START Dataset excerpt

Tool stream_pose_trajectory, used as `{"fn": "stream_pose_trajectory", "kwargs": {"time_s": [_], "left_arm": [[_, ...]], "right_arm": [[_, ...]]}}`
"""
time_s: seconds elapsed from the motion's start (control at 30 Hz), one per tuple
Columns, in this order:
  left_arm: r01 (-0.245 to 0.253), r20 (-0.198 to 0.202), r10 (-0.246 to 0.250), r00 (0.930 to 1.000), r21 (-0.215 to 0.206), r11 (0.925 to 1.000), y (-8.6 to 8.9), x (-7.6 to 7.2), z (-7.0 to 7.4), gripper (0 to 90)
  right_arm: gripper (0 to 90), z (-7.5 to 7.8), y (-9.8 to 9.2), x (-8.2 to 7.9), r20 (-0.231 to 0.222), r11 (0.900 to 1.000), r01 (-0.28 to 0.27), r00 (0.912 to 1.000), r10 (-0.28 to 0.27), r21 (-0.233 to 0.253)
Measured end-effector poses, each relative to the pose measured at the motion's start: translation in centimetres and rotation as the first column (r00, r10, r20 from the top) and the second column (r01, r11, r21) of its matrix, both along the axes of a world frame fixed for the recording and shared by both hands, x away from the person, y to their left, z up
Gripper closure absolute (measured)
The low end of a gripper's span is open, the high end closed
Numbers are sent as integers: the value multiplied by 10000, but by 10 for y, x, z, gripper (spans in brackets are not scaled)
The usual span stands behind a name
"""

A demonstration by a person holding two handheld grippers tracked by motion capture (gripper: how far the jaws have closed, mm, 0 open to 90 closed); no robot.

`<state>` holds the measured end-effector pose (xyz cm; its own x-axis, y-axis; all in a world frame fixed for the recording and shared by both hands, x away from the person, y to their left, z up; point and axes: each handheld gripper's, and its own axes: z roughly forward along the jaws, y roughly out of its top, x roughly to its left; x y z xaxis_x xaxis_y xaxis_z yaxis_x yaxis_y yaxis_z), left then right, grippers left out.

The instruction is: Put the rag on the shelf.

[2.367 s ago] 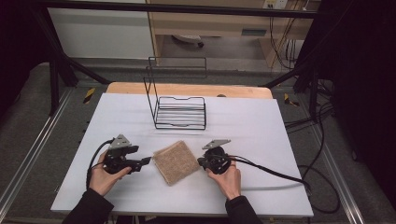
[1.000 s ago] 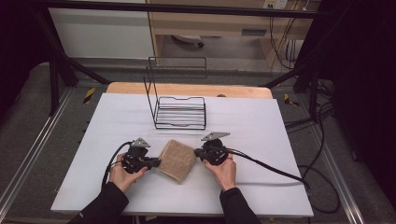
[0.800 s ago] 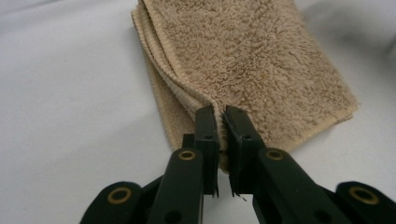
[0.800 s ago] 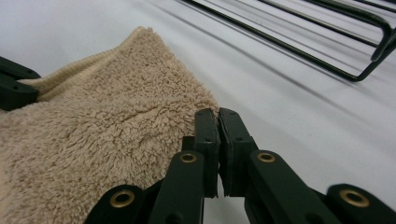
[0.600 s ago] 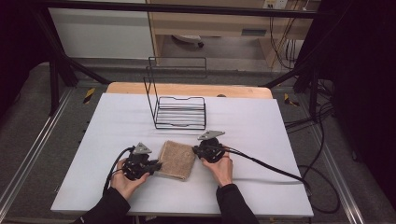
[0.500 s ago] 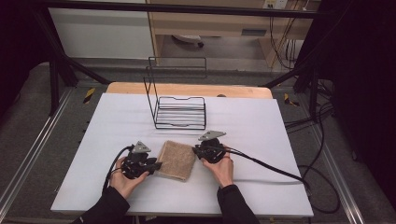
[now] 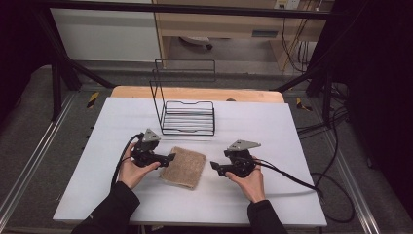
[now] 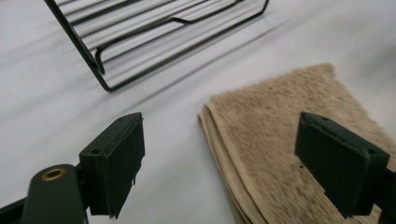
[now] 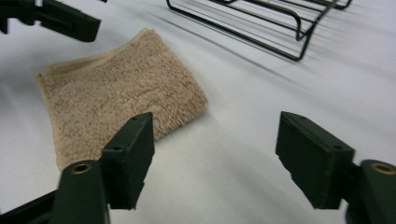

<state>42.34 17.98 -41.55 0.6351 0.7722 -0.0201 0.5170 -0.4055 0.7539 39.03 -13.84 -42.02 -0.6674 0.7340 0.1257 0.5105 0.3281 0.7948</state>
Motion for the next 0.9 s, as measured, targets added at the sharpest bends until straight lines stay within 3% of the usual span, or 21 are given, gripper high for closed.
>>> {"fn": "stream_pose_trajectory", "kwargs": {"time_s": [0.13, 0.23, 0.4, 0.5, 0.6, 0.83, 0.9], "left_arm": [[86, -282, -76, 9996, 323, 9994, -8, 14, -6, 199], [132, -629, -144, 9979, -187, 9997, -13, 22, -13, 328], [65, -1155, -88, 9933, -208, 9998, -14, 31, -25, 470], [85, -1411, -154, 9899, -499, 9987, -12, 35, -28, 528], [234, -1513, -323, 9880, -602, 9979, -13, 36, -32, 587], [347, -1527, -421, 9874, -508, 9981, -15, 35, -31, 627], [364, -1668, -461, 9849, -608, 9975, -16, 35, -31, 681]], "right_arm": [[203, -2, -8, -4, -192, 9999, 90, 9998, -89, 50], [185, -5, -14, -8, -218, 9998, 143, 9997, -141, 109], [157, -7, -15, -13, -431, 9998, 144, 9990, -139, 110], [153, -7, -15, -12, -422, 9995, 132, 9990, -121, 272], [143, -8, -14, -11, -489, 9993, 184, 9987, -168, 323], [127, -9, -12, -9, -622, 9982, 296, 9977, -263, 529], [123, -9, -11, -9, -653, 9975, 343, 9974, -303, 615]]}}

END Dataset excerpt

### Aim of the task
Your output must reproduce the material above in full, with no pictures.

### Answer to the problem
Tool stream_pose_trajectory, used as `{"fn": "stream_pose_trajectory", "kwargs": {"time_s": [_], "left_arm": [[_, ...]], "right_arm": [[_, ...]]}}`
"""
time_s: seconds elapsed from the motion's start (control at 30 Hz), one per tuple
Columns, in this order:
  left_arm: r01 (-0.245 to 0.253), r20 (-0.198 to 0.202), r10 (-0.246 to 0.250), r00 (0.930 to 1.000), r21 (-0.215 to 0.206), r11 (0.925 to 1.000), y (-8.6 to 8.9), x (-7.6 to 7.2), z (-7.0 to 7.4), gripper (0 to 90)
  right_arm: gripper (0 to 90), z (-7.5 to 7.8), y (-9.8 to 9.2), x (-8.2 to 7.9), r20 (-0.231 to 0.222), r11 (0.900 to 1.000), r01 (-0.28 to 0.27), r00 (0.912 to 1.000), r10 (-0.28 to 0.27), r21 (-0.233 to 0.253)
Measured end-effector poses, each relative to the pose measured at the motion's start: translation in centimetres and rotation as the first column (r00, r10, r20 from the top) and the second column (r01, r11, r21) of its matrix, both along the axes of a world frame fixed for the recording and shared by both hands, x away from the person, y to their left, z up
Gripper closure absolute (measured)
The low end of a gripper's span is open, the high end closed
Numbers are sent as integers: the value multiplied by 10000, but by 10 for y, x, z, gripper (spans in brackets are not scaled)
The usual span stands behind a name
"""

A demonstration by a person holding two handheld grippers tracked by motion capture (gripper: how far the jaws have closed, mm, 0 open to 90 closed); no robot.

`<state>` holds the measured end-effector pose (xyz cm; its own x-axis, y-axis; all in a world frame fixed for the recording and shared by both hands, x away from the person, y to their left, z up; point and axes: each handheld gripper's, and its own axes: z roughly forward along the jaws, y roughly out of its top, x roughly to its left; x y z xaxis_x xaxis_y xaxis_z yaxis_x yaxis_y yaxis_z), left then right, grippers left out.

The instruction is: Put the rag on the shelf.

[2.367 s ago] 
[1.000 s ago] 
[0.800 s ago] 
[0.800 s ago] 
[0.600 s ago] 
[0.500 s ago] 
[now] 
[now] 
[now] 

<state>42.34 17.98 -41.55 0.6351 0.7722 -0.0201 0.5170 -0.4055 0.7539 39.03 -13.84 -42.02 -0.6674 0.7340 0.1257 0.5105 0.3281 0.7948</state>
Motion for the next 0.9 s, as measured, targets added at the sharpest bends until straight lines stay within 3% of the usual span, or 21 are given, gripper high for closed.
>>> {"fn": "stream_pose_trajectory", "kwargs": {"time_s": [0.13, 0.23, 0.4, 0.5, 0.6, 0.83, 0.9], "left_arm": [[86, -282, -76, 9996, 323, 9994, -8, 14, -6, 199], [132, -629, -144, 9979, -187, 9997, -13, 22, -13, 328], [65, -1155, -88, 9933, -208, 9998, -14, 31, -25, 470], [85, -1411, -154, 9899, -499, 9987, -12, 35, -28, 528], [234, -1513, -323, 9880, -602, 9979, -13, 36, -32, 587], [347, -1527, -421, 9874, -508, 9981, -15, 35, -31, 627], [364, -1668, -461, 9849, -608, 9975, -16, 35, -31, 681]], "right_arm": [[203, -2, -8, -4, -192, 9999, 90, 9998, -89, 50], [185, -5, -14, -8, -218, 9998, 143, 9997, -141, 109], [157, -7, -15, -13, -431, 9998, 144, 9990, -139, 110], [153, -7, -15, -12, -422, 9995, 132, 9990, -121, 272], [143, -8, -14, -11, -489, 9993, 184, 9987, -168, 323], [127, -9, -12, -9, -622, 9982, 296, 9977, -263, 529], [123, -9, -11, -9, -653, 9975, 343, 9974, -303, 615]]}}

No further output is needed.